Work request: Please repeat the entries word for word and keep the images out.

(Stored dataset items)
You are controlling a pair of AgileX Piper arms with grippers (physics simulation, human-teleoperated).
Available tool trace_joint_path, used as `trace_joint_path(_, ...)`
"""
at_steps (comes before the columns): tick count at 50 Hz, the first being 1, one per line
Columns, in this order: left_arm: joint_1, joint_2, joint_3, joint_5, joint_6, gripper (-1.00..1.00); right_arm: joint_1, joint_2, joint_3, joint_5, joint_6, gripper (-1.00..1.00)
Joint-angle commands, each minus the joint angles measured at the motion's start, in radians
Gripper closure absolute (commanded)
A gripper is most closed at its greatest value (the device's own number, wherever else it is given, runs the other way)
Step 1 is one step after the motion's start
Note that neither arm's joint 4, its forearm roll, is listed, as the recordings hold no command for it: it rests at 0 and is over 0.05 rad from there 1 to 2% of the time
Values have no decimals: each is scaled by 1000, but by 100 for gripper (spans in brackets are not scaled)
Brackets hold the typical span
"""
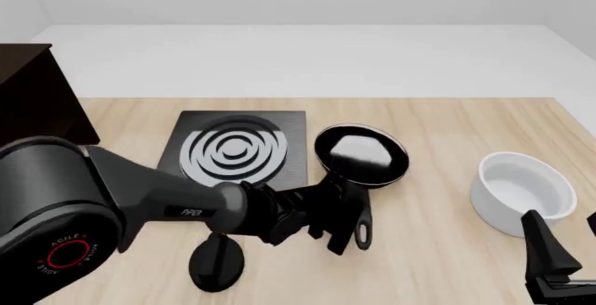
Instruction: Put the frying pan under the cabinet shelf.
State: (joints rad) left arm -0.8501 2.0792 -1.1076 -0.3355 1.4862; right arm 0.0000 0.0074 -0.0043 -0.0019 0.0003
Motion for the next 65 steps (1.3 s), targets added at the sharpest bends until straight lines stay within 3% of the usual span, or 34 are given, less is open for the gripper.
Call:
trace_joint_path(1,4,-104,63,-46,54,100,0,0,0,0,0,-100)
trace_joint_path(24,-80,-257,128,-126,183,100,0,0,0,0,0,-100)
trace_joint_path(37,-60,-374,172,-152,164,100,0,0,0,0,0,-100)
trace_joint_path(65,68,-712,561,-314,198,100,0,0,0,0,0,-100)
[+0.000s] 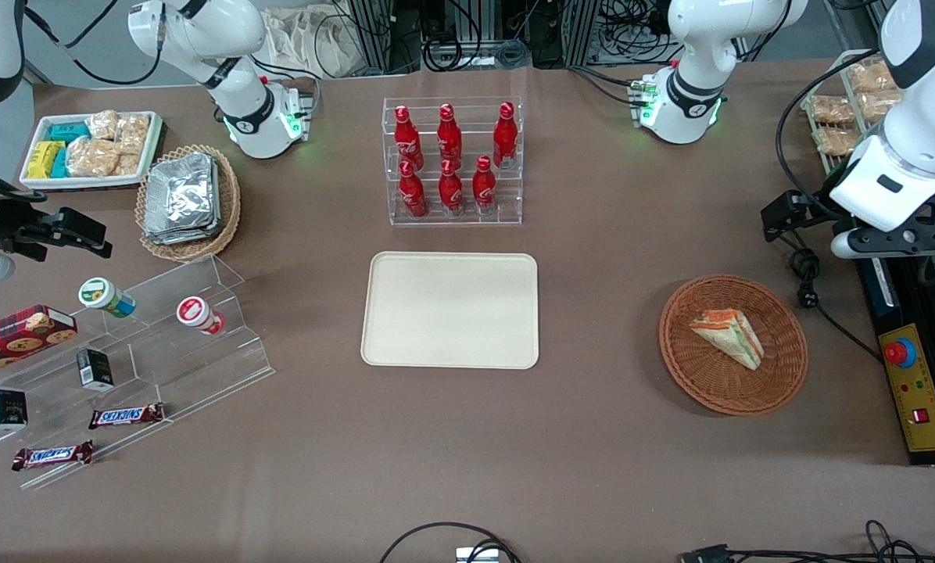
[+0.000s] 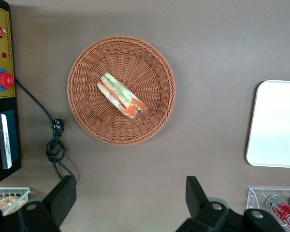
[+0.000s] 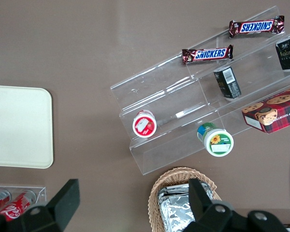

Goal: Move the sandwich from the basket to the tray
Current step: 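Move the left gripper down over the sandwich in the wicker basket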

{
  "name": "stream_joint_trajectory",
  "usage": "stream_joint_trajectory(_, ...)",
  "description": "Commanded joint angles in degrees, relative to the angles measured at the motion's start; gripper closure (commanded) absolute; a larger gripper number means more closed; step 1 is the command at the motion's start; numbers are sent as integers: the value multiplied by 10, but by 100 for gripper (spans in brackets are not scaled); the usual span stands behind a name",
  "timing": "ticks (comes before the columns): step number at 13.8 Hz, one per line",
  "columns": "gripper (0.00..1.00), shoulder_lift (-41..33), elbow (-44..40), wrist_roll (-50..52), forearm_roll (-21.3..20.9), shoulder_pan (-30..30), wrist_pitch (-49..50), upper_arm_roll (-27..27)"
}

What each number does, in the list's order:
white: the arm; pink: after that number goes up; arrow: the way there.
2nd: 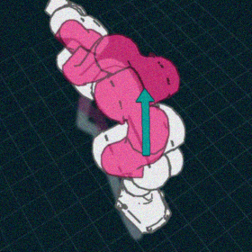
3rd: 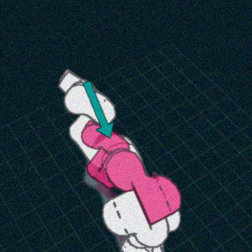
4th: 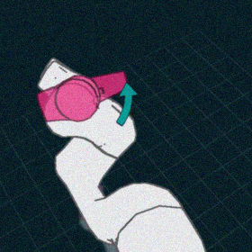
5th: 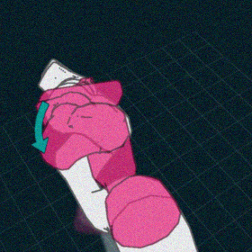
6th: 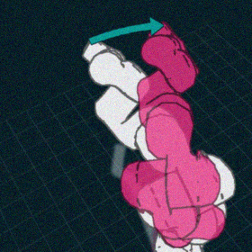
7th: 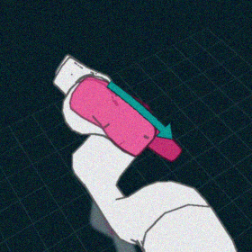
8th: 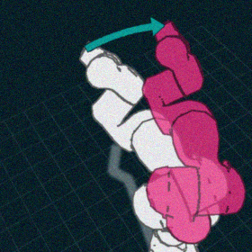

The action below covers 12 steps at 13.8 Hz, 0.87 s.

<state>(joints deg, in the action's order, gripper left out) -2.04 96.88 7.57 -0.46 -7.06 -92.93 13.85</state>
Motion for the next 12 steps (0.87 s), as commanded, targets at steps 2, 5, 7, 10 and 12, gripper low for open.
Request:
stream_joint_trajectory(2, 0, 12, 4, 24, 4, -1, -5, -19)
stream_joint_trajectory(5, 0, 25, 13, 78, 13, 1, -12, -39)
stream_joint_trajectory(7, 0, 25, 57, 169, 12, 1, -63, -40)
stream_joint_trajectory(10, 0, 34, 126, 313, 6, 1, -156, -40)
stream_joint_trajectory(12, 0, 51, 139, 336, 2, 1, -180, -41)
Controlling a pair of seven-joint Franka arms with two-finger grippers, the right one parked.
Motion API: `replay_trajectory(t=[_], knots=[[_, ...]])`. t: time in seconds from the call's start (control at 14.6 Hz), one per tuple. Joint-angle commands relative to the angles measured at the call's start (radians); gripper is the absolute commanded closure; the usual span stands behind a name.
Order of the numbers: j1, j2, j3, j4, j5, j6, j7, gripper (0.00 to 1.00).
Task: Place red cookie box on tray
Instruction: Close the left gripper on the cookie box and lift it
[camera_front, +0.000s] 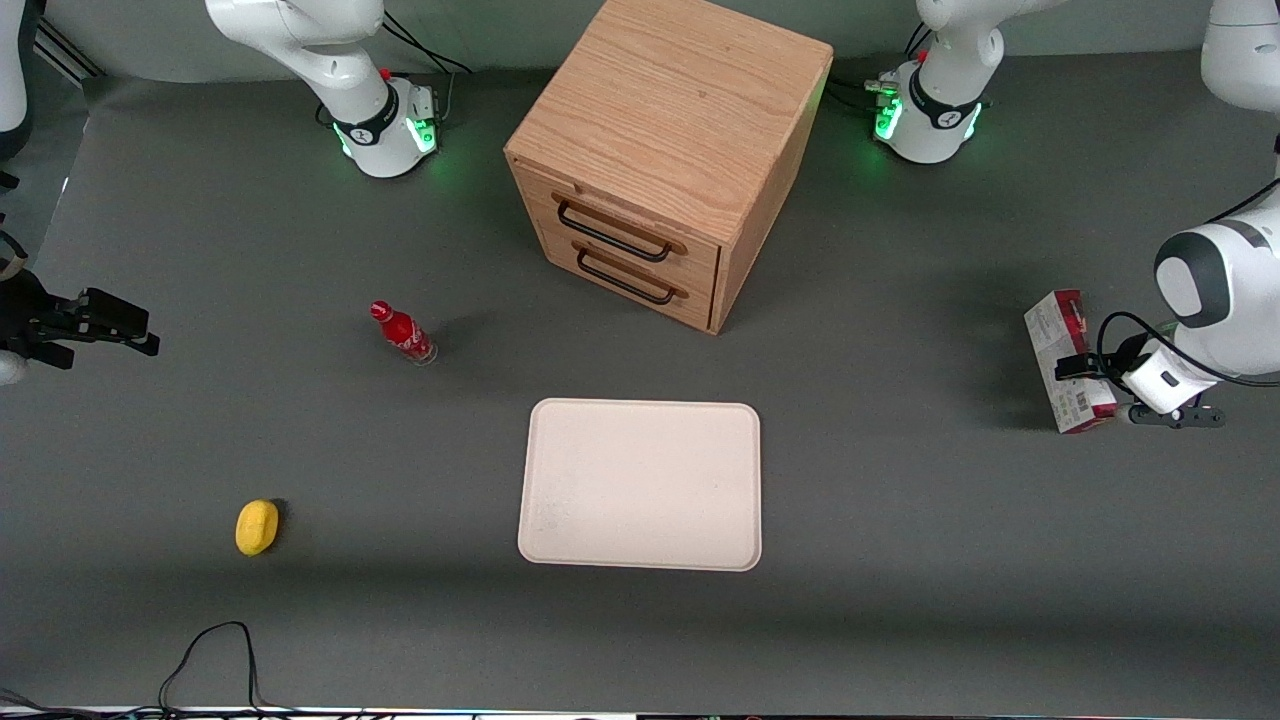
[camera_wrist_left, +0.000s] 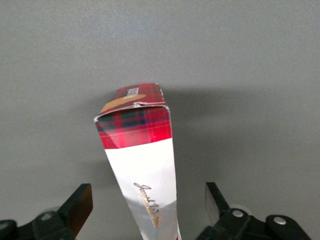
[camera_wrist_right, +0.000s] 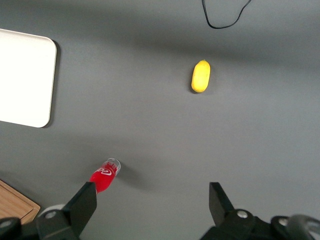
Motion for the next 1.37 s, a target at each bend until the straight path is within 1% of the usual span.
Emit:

Task response:
You are controlling a pair of AgileX Piper arms with grippers (physics simulation, human-teleoperated).
Available tool trace_joint_path, used as `trace_joint_path(_, ...)`
"""
at_steps (comes before the columns): tick count at 50 Hz, the first being 1, one per line
Columns, in this order: left_arm: joint_1, joint_2, joint_3, joint_5, joint_6, gripper (-1.00..1.00); right_arm: joint_1, joint_2, joint_3, joint_5, joint_6, gripper (-1.00..1.00)
Joint-angle commands, each minus the joint angles measured at the motion's start, in radians
Gripper closure absolute (commanded)
A gripper is most closed at its greatest value (the device's own number, wherever else it is given, runs the other way)
Step 1 is one step after the motion's start
Note that neither arm's joint 4, its forearm roll, is listed, as the recordings hold no command for it: it rests at 0 and is over 0.05 rad from there 1 to 2% of the time
Values have no decimals: each is scaled by 1000, but by 100 for gripper (spans in brackets are not scaled)
Brackets hold the typical span
"""
Instruction: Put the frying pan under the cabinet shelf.
State: (joints rad) left arm -0.8501 2.0792 -1.1076 -0.3355 1.4862; right arm 0.0000 0.0074 -0.0043 -0.0019 0.0003
Motion for the next 65 steps (1.3 s), targets added at the sharpest bends until straight lines stay within 3% of the usual span, or 34 are given, less is open for the gripper.
Call:
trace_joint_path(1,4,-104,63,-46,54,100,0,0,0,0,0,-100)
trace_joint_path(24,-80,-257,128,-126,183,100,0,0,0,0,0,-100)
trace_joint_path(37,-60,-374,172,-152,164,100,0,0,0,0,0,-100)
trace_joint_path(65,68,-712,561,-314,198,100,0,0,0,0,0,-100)
[+0.000s] 
[+0.000s] 
[+0.000s] 

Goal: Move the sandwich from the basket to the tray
Current step: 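Move the left gripper down over the sandwich in the wicker basket
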
{
  "name": "stream_joint_trajectory",
  "usage": "stream_joint_trajectory(_, ...)",
  "description": "Commanded joint angles in degrees, relative to the angles measured at the motion's start; gripper closure (commanded) absolute; a larger gripper number means more closed; step 1 is the command at the motion's start; numbers are sent as integers: the value multiplied by 10, but by 100 for gripper (spans in brackets are not scaled); the usual span stands behind a name",
  "timing": "ticks (comes before the columns): step number at 13.8 Hz, one per line",
  "columns": "gripper (0.00..1.00), shoulder_lift (-41..33), elbow (-44..40), wrist_roll (-50..52), forearm_roll (-21.3..20.9), shoulder_pan (-30..30), wrist_pitch (-49..50), upper_arm_roll (-27..27)"
}

What each number does, in the list's order:
white: the arm; pink: after that number goes up; arrow: the way there.
2nd: 
3rd: 
4th: 
5th: 
6th: 
7th: 
8th: 

The action below covers 12 steps at 13.8 Hz, 0.87 s.

<state>(joints deg, in the action's order, gripper left out) -2.04 96.88 7.57 -0.46 -7.06 -92.93 13.85</state>
Motion for the next 12 steps (0.87 s), as commanded, targets at steps 2, 5, 7, 10 and 12, gripper low for open.
Request:
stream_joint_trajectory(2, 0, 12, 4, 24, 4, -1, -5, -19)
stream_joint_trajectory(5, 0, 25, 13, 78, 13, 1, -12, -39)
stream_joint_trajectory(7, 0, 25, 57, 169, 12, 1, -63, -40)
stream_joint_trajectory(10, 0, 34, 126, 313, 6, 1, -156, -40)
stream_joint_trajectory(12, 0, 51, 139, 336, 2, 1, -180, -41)
Controlling a pair of seven-joint Franka arms with two-finger grippers, the right one parked.
Motion API: `replay_trajectory(t=[_], knots=[[_, ...]])`. t: time in seconds from the call's start (control at 14.6 Hz), one per tuple. Joint-angle commands relative to the angles measured at the call's start (radians); gripper is the absolute commanded closure; the usual span stands behind a name.
Order of the numbers: j1, j2, j3, j4, j5, j6, j7, gripper (0.00 to 1.00).
Task: Place red cookie box on tray
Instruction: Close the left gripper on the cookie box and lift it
[camera_front, +0.000s] 
[camera_wrist_left, +0.000s] 
[camera_wrist_right, +0.000s] 
Motion for the next 1.37 s, a target at each bend until the straight path is within 1% of the usual span.
Emit:

The exercise requires no further work.